## Work task:
When you find the line with "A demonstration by" among the records below, reproduce it and each line after it exactly, ending with the line with "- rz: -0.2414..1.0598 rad".

## Given information:
_____
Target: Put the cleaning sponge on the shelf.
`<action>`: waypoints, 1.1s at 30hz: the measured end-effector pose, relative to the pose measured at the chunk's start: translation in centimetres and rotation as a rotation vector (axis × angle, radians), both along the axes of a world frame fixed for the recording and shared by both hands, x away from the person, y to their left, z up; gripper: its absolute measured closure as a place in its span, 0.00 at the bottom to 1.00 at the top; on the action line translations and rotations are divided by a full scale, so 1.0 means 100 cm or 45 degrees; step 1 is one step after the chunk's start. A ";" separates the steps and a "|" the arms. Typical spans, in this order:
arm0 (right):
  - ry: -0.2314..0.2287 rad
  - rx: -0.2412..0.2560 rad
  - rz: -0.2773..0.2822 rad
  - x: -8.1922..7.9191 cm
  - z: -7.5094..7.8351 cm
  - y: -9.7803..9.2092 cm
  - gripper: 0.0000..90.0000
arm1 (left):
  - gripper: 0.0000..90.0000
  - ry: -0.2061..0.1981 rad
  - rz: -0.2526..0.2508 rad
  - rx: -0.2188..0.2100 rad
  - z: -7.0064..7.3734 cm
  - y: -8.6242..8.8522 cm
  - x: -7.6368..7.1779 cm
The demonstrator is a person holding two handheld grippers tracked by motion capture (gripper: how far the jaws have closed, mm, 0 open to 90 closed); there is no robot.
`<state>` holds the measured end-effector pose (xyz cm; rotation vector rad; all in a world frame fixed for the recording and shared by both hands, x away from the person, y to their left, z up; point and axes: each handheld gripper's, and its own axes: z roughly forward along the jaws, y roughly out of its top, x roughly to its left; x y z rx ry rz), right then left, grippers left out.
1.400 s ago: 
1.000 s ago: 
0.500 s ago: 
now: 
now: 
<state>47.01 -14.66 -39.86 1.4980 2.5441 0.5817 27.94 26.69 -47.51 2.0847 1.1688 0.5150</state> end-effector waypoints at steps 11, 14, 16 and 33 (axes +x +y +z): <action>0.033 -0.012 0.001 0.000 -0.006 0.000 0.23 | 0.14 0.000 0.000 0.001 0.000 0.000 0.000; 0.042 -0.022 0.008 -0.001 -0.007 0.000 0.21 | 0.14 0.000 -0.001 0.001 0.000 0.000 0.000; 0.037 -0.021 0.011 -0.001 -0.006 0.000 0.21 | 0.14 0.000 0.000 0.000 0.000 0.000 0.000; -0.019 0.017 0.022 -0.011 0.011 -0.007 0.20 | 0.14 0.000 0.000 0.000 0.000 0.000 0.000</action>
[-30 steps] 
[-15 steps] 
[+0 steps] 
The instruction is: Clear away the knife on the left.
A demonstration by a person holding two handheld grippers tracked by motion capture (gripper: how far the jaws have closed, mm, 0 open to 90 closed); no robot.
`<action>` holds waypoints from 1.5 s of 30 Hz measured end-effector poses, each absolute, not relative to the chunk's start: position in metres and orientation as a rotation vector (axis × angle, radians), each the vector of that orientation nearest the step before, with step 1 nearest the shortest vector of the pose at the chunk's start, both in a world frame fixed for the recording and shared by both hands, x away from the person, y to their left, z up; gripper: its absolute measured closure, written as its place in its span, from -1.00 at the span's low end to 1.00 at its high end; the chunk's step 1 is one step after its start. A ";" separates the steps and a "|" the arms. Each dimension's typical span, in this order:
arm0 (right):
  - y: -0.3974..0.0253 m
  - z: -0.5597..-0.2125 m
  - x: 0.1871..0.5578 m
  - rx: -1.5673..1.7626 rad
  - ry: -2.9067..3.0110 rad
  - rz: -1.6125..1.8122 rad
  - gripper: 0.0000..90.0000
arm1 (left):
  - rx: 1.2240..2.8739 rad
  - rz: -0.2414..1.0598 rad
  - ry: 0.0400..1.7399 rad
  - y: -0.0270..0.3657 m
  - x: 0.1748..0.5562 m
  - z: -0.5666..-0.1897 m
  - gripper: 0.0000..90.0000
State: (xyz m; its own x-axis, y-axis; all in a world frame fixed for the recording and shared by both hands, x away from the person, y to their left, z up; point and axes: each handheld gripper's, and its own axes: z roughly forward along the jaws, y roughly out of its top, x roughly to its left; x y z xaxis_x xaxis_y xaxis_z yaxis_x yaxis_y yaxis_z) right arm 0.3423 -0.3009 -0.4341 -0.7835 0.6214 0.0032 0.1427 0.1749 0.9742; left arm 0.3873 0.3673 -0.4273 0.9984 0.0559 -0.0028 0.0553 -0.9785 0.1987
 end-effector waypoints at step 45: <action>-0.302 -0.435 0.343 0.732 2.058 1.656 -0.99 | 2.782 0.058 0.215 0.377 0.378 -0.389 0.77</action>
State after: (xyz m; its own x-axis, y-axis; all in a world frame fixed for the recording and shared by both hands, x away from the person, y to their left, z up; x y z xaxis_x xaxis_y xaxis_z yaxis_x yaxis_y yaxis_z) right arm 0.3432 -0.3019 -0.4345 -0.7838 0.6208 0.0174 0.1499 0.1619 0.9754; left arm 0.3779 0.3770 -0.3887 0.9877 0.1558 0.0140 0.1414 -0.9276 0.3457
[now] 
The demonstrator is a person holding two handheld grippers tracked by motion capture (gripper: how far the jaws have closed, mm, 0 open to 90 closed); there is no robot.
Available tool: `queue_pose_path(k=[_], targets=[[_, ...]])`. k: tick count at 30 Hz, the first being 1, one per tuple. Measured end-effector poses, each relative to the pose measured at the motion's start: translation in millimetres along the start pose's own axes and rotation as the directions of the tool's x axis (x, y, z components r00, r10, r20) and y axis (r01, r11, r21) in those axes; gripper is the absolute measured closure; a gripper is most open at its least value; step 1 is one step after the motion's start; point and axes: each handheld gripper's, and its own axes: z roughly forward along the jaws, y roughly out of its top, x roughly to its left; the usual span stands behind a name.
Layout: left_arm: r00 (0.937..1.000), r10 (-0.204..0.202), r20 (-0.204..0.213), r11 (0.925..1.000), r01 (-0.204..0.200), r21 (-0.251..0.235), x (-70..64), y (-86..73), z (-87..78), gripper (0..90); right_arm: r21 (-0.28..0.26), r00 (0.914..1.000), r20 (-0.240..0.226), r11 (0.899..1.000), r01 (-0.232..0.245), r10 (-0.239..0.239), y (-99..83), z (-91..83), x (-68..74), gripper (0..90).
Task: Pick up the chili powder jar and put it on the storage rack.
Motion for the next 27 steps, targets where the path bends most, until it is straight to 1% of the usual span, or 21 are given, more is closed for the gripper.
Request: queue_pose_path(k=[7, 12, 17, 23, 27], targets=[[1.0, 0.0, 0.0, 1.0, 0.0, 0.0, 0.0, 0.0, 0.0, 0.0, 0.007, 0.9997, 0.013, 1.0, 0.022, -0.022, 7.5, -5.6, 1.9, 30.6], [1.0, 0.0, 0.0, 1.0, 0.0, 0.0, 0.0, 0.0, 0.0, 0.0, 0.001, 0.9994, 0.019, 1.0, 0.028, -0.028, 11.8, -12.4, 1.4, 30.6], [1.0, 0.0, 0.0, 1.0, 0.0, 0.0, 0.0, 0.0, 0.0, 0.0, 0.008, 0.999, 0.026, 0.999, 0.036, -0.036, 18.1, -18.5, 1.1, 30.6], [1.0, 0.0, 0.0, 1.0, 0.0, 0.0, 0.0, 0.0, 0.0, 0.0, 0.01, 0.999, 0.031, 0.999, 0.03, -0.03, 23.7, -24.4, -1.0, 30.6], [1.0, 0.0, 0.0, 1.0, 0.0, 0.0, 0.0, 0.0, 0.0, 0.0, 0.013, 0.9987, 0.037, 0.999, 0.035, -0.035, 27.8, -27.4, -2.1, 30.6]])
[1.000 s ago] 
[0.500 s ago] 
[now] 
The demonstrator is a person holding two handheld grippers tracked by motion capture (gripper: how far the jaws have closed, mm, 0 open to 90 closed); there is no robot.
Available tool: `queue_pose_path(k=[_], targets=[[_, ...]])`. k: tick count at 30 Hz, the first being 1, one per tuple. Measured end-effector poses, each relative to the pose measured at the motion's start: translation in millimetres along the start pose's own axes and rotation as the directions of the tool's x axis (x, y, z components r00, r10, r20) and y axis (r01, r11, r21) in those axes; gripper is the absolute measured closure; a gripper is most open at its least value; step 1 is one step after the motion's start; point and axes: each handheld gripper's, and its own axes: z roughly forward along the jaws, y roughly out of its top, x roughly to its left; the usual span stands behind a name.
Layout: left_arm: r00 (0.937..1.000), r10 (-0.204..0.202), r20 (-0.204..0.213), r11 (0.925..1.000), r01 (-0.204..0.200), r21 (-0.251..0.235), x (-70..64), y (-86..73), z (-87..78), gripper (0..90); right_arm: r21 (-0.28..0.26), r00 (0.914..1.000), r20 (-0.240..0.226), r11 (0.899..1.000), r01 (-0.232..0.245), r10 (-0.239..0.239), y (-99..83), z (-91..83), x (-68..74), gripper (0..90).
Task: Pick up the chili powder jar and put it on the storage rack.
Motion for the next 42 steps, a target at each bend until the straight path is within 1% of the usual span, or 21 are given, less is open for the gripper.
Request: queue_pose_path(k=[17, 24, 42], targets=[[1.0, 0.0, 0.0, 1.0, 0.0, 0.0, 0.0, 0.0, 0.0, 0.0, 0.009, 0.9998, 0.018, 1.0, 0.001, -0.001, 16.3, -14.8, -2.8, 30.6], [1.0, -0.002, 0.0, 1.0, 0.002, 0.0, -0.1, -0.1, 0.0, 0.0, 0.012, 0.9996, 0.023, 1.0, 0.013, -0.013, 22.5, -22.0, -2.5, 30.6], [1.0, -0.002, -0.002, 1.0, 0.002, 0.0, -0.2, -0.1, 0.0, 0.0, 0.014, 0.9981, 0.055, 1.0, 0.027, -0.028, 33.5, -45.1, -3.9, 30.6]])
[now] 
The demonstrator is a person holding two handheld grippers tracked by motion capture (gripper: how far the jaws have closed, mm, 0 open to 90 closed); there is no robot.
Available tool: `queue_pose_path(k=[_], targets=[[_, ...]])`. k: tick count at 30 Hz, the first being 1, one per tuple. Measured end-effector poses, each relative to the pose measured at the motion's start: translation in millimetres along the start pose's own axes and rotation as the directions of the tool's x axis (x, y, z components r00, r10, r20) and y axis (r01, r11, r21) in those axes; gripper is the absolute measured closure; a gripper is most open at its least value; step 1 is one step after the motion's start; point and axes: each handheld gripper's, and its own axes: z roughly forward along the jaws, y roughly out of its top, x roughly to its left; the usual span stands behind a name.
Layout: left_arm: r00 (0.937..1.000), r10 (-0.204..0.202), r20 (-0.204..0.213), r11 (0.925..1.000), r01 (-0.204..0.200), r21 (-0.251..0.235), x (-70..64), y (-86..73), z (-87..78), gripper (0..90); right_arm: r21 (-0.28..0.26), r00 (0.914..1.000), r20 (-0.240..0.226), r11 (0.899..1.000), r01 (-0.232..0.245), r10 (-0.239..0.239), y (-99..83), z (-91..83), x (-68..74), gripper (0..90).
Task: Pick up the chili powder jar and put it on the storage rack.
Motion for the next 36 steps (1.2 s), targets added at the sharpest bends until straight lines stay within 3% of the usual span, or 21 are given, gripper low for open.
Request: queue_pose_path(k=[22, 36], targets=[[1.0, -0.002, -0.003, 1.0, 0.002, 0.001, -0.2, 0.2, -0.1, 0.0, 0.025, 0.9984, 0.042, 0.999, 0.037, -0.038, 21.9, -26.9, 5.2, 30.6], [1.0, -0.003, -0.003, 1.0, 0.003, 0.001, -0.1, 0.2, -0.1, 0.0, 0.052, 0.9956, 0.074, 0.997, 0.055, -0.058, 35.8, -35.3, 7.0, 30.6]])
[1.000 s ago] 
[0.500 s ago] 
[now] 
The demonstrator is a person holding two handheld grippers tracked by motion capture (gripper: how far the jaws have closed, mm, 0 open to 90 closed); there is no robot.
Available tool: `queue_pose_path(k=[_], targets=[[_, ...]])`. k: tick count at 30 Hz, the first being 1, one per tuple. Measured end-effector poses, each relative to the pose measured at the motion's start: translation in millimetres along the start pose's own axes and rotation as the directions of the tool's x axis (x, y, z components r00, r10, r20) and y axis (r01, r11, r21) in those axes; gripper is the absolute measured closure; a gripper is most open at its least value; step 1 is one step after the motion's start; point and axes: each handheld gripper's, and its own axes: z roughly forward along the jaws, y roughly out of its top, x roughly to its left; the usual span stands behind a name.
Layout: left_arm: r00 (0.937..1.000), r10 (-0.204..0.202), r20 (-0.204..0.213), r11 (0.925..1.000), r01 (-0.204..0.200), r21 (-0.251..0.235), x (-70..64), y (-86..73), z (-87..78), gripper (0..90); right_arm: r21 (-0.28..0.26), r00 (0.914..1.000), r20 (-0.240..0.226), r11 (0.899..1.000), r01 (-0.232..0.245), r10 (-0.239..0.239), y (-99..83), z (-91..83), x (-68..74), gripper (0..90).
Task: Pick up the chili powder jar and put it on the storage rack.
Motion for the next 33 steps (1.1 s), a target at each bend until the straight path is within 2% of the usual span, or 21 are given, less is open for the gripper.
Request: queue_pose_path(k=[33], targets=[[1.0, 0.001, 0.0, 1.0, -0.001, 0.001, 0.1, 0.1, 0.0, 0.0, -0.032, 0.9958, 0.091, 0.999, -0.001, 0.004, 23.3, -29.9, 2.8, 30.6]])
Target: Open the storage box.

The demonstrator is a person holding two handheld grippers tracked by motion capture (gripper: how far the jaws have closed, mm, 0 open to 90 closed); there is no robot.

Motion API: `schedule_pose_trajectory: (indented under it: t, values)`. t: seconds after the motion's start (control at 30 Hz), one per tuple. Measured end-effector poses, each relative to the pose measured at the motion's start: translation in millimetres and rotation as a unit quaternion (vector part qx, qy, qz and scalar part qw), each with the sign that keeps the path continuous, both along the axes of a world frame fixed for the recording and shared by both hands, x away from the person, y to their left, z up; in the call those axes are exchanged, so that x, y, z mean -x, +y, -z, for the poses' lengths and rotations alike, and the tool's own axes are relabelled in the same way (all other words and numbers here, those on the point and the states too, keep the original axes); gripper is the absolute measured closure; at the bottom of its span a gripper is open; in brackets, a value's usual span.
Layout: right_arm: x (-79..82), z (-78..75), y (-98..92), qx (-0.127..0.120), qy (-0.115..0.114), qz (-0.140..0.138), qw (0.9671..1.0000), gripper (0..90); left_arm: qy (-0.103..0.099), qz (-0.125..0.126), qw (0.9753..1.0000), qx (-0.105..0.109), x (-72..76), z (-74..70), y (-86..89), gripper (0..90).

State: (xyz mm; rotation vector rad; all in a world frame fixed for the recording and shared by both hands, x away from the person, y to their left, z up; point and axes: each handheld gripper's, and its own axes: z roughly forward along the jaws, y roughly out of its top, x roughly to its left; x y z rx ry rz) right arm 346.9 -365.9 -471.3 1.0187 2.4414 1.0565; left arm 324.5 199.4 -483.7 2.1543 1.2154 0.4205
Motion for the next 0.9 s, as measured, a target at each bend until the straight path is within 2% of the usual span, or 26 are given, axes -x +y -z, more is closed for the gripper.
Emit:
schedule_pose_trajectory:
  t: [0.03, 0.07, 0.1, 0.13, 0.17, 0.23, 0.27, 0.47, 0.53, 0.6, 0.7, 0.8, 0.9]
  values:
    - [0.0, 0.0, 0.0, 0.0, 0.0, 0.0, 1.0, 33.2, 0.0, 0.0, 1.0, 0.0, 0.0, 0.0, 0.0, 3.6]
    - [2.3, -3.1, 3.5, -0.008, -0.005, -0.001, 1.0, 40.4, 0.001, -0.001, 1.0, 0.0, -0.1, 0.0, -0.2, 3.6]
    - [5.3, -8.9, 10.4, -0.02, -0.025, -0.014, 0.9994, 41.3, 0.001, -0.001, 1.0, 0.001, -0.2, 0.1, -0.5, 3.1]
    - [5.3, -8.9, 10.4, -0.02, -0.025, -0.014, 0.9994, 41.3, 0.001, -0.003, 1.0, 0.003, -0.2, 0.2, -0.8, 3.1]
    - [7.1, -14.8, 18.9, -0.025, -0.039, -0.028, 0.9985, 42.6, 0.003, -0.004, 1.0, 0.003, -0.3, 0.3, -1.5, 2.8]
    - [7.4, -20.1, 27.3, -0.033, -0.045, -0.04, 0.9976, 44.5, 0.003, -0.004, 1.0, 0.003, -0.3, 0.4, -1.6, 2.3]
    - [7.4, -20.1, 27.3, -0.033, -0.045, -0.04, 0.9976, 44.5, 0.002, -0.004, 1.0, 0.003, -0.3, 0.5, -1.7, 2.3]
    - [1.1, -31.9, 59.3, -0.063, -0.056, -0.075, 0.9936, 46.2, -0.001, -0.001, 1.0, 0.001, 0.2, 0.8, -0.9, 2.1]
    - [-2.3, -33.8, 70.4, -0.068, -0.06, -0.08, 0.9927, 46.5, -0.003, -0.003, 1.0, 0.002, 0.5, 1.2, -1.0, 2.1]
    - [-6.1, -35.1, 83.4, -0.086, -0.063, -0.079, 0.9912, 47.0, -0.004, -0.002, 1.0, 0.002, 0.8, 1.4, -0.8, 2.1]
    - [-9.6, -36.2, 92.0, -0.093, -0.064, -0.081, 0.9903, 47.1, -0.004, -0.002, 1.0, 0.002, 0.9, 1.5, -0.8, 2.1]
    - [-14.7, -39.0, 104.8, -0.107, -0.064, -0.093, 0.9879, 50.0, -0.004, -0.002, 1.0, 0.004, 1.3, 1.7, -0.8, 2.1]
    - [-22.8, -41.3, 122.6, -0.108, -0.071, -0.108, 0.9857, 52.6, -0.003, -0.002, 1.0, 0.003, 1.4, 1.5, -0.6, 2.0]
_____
## Solution to this problem:
A demonstration by a person holding two handheld grippers tracked by motion capture (gripper: how far the jaws have closed, mm, 0 open to 90 closed); no robot.
`<action>` holds waypoints from 1.5 s of 30 Hz measured end-effector poses, each absolute, not relative to the chunk's start: position in metres and orientation as a rotation vector (axis × angle, radians), each the vector of that orientation nearest the step before, with step 1 nearest the shortest vector of the pose at the chunk's start, both in a world frame fixed for the recording and shared by both hands, x away from the person, y to their left, z up; gripper: its absolute measured closure, written as its place in its span, from -1.00 at the span's low end to 1.00 at its high end; the chunk's step 1 is one step after its start. A ";" separates the steps and a "|" the arms. Each dimension's typical span, in this order:
arm0 (right):
  - y: -0.3974..0.0253 m
  - z: -0.5597..-0.2125 m
  - x: 0.1871..0.5578 m
  - rx: -1.5673..1.7626 rad
  - ry: -2.9067..3.0110 rad
  - rz: -1.6125..1.8122 rad
  - gripper: 0.0000..90.0000
arm1 (left):
  - rx: 1.2240..2.8739 rad
  - rz: -0.2414..1.0598 rad

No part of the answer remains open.